Klik op de foto's om ze te vergroten.
31-01-2008
TUINAGENDA FEBRUAR TWEEDE WEEK
Zaaien in serre, broeibak of huiskamer. Bij minimum temperaturen van 18 tot 20°C.
Krul- en zomerandijvie: vochtig en volledig belommerd zaaien. Een minimum temperatuur van 20°C is echt noodzakelijk om de kieming zo snel mogelijk te laten verlopen. Indien de kieming te traag verloopt, zullen later te veel planten opschieten. Verspeen onder koud glas of plastic tunnel, zodra de jonge plantjes hanteerbaar zijn. In april kan dan in de open lucht uitgeplant worden. Ook bij het uitplanten zal bij hard en zonnig weer, belommering noodzakelijk zijn. Witte selderij: leg het fijne zaad vooral niet te dicht op elkaar en scherm het zaadbedje, tot de kieming, af tegen de zon met een krantenpapier. Verspeen in kistjes of turfpotjes (4 tot 6 cm) als de plantjes vier blaadjes hebben; uitplanten in de open lucht, de tweede week van april.
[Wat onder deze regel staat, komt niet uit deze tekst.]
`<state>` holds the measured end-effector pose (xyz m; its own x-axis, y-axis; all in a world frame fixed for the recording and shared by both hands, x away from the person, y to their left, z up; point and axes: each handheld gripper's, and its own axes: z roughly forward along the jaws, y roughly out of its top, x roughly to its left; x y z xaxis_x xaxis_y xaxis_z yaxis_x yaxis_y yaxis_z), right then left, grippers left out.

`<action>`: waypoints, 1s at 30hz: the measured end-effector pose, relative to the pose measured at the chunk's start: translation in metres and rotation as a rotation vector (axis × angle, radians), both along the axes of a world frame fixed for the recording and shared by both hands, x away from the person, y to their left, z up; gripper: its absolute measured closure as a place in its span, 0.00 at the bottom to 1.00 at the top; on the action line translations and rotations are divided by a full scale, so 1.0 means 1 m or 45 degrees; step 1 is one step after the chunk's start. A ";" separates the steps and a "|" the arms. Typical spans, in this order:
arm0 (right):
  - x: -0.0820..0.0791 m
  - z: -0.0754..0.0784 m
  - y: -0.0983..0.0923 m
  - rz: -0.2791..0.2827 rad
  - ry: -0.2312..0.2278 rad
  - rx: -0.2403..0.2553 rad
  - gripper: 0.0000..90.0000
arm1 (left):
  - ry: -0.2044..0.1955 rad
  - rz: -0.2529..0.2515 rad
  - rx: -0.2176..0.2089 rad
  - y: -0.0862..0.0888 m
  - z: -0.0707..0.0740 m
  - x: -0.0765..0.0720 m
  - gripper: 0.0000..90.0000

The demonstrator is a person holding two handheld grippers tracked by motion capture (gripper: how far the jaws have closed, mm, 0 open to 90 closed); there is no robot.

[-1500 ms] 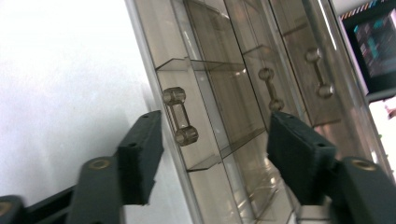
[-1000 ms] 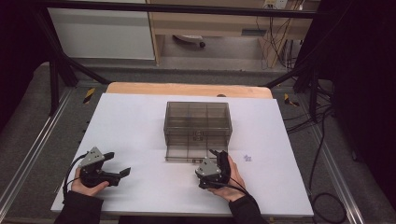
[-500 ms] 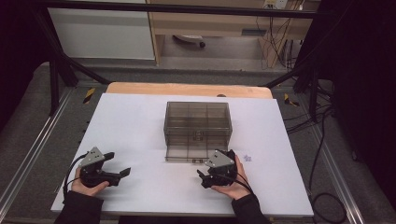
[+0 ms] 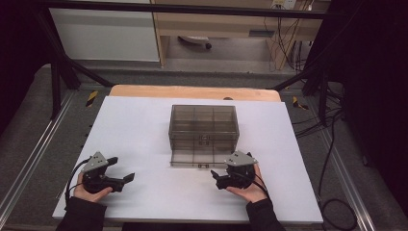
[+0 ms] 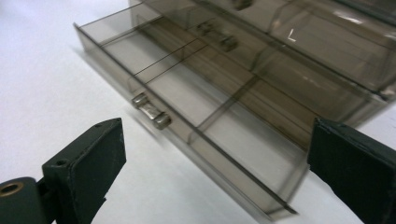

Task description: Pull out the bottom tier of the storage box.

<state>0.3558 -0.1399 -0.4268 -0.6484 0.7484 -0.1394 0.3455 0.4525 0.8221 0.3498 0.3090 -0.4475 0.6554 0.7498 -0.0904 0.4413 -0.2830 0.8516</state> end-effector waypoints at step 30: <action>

In de moestuin. Aardbeien: plastic tunnels voor het vervroegen van aardbeien worden nu geplaatst. Kies voor het vervroegen vroege of half vroege variëteiten. Spinazie: zaaien in de open lucht zodra de grond bewerkbaar is. Spinazie is een veeleisend gewas, zaai dus enkel op een voedzame grond met een hoge pH.
In de siertuin. Fuchsia: zet de overwinterde moederplanten nu te schieten, bij een temperatuurvan 15 tot 17°C in een licht en vochtig grondmengsel. In maart maakt u dan kopstekken. Winterstekken: kunt u het best nu reeds snijden. Bind de stekken in busseltjes per soort en etiketteer ze. Nadat de snijwonden opgedroogd zijn graaft u de busseltjes voor twee derden in langs de noordzijde van een muur of heg. Zorg ervoor dat de onderste snijvlakken goed in kontakt komen met de grond. Goed aanstampen is noodzakelijk Snoeien van sierstruiken en parkbomen: Struiken die bloeien op scheuten die zich het jaar zelf hebben gevormd (vb. vlinderstruiken, Hibiscus of stokroos, enz): het éénjarig hout tot op 2 tot 3 ogen inkorten. Struiken die bloeien op scheuten die het jaar daarvoor tot ontwikkeling zijn gekomen (vb. Hortensia, sering): zwakke twijgen en uitgebloeide twijgen op voet wegnemen; één derde van de sterke twijgen op drie ogen snoeien. De overige twee derden van de sterke scheutenzullen dit jaar bloeien. Sierstruiken die bloeien op twee- en meerjarig hout, besdragende en bladheesters (vb. sierkers, Pyracantha, Cerasus lauro-cerasus): enkel uitlichten. Lentebloeiers (vb. Forsythia en Prunus triloba): snoeien na de bloei. Rozen: nog niet snoeien.
Op de afbeelding: voorbeeld van een winterstek.
Hij heeft gezegd: Bemesten is geen geld op straat, doch een geldplaatsing op korte en lange termijn tegelijk met ongekend hoge intresten.